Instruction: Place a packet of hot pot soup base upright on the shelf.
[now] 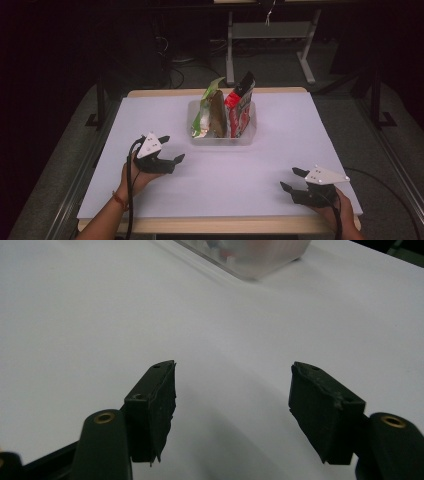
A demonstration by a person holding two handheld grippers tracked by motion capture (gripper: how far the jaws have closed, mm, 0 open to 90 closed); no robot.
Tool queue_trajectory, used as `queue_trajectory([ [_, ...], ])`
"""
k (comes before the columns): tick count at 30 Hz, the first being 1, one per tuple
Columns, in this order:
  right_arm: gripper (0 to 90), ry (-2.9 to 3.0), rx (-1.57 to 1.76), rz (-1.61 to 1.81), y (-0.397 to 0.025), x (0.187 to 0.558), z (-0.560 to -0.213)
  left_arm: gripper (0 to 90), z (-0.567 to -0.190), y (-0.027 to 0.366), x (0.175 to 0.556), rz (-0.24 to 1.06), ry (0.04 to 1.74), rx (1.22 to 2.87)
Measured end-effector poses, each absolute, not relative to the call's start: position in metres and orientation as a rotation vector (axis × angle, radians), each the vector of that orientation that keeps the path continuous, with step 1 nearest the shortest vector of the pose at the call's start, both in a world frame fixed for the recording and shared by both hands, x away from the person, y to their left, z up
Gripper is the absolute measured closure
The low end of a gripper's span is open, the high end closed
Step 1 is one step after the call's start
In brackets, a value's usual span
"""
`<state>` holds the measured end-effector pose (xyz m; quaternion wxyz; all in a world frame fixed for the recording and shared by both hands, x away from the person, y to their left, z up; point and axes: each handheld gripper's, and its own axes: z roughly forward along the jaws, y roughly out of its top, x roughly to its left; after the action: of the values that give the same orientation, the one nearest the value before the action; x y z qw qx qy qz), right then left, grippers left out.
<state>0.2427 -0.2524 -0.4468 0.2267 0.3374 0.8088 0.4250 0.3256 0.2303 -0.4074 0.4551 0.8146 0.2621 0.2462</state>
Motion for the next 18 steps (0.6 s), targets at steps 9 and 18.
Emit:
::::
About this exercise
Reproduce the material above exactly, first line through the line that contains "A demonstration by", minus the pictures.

Finished task
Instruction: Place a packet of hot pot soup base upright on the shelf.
[now] 
A demonstration by a person holding two handheld grippers tracked by motion capture (gripper: how far the jaws have closed, mm, 0 open to 90 closed); no robot.

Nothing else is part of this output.